Code coverage considered harmful

‘Code coverage considered harmful’. I interviewed a developer not that long ago and he said this to me (in more words). If I could remember his name I’d give him the credit. For at least 7 years now we’ve had a continuous integration process in place for all our projects with automated unit tests and code coverage measurements. Since DB changes have always been part of our CI process, and since our unit tests had the ability to roll back DB transactions (I know, so that makes them integration tests right), we’ve always had a desire to have a reasonably high code coverage (over 85%) since there should be no excuse for not having this. Since there was an open source tool to do this (NCover) we started to measure - what harm could it possibly do?

Well, over the years this has become a problem for a number of reasons:
  1. Since the developers know this is being measured and have easy access to the results, they often just find uncovered code and write tests just to cover that code with meaningless asserts – e.g. assert that a class has 8 properties.

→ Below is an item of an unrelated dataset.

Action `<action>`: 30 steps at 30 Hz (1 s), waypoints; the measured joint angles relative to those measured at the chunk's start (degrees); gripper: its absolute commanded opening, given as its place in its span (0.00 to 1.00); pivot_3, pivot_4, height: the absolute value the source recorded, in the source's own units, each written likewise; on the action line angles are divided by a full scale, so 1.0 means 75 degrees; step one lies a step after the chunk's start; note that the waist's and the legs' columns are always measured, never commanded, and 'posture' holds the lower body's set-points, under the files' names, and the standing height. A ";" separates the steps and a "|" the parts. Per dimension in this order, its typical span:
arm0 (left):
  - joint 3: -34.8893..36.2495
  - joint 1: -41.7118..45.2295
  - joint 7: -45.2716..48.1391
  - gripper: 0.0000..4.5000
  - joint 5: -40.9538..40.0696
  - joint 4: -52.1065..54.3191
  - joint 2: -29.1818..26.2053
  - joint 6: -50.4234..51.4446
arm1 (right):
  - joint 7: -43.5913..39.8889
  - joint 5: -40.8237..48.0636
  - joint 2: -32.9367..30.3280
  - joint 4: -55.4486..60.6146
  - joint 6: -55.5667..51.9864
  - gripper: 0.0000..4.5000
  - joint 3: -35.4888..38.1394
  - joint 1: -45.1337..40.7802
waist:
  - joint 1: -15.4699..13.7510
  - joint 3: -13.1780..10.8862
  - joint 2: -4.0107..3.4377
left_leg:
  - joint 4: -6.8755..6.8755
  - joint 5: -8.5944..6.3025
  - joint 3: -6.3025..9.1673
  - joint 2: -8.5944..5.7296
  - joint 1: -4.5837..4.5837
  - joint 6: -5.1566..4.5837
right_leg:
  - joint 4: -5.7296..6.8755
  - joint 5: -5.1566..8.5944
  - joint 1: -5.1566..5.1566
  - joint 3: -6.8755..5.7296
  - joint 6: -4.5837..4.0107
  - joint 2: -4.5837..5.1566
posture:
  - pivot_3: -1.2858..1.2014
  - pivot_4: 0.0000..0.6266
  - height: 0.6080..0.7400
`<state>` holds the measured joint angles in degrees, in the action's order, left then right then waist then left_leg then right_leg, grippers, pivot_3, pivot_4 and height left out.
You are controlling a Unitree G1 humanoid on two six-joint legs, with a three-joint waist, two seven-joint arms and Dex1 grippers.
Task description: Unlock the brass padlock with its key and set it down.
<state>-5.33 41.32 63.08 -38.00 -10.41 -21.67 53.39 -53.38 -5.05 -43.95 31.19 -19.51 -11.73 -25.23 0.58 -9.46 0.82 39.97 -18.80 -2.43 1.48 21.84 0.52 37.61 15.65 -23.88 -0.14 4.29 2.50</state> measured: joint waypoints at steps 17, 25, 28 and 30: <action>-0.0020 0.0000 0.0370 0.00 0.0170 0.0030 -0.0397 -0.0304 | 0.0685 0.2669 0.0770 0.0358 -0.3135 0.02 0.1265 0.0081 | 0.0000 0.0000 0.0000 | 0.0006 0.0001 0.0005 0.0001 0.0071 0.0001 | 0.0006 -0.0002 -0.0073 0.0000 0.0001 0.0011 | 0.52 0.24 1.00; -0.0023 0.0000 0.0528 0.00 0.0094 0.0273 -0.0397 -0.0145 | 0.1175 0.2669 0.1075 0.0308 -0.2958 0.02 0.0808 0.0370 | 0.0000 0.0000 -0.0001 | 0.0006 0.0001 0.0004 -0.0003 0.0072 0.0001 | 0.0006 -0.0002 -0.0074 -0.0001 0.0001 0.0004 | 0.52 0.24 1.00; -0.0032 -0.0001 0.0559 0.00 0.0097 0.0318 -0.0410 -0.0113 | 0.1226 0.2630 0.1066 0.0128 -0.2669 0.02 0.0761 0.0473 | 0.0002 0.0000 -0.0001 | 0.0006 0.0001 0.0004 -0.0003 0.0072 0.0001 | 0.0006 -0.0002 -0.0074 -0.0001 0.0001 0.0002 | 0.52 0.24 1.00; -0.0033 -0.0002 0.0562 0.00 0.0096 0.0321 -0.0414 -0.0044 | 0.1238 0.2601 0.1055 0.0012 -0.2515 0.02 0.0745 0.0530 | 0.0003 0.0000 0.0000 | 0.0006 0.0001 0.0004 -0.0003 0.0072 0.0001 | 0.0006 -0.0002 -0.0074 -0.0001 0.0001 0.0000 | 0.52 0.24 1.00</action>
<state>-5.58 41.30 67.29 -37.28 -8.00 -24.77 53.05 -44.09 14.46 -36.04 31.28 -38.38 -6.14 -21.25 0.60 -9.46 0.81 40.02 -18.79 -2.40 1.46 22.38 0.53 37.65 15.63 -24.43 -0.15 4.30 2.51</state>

Or potentially worse, with no asserts at all!
  2. Developers have started covering code which is not actually ever used by the software. It’s some lava flow code that’s been superseded by some new refactoring but not cleaned up. Instead of checking whether or not the code is required a test is created to bring up coverage.
  3. Developers have not bothered using TDD (or BDD) practices – since the tooling can tell them _after_ they’ve written their code which tests are ‘missing’ they can just write tests to cover the code after the fact.
  4. Which also means they are just coding to a design in their head rather than to a business requirement expressed as a TDD test+assert (or a BDD behaviour+should).
  5. Writing tests after the code also just results in them rarely failing since the developer assumes it’s coded correctly; if the test fails they assume the test is wrong rather than the code. They also start using automated assert generation tools – which is pretty scary when you think about it – yes I’ve just confirmed that my code does exactly what it does…. duh
  6. Boundary conditions are ignored. Doesn’t matter that a range condition exists – one test can cover it, even though min-1, min, max and max+1 value should ideally be tested.
There is no business reason why a class should contain 8 properties, there is no business reason for a class to exist at all for that matter. There is no business reason to test code which can never be run in production, there is no business reason to test code so that code coverage is higher. There’s no business reason to generate tests just to satisfy a metric.

What’s the solution? Probably we should stop measuring coverage, but that alone will not fix the issues above, and might be throwing the baby out with the bath water. Would it be better to have only 50% coverage with good, meaningful tests? After all a big chunk of any code is simple and may not benefit from test automation.

The real solution is to start doing TDD or BDD as it’s supposed to be done, and reviewing the tests that are being written – there is still no good substitute for code inspections. At minimum extract all the test case names and put them in front of the business person – if they can understand them, then you’re on the right track. If they ask ‘what’s this stuff about making sure we have a non-empty collection of strings’ you’re probably not.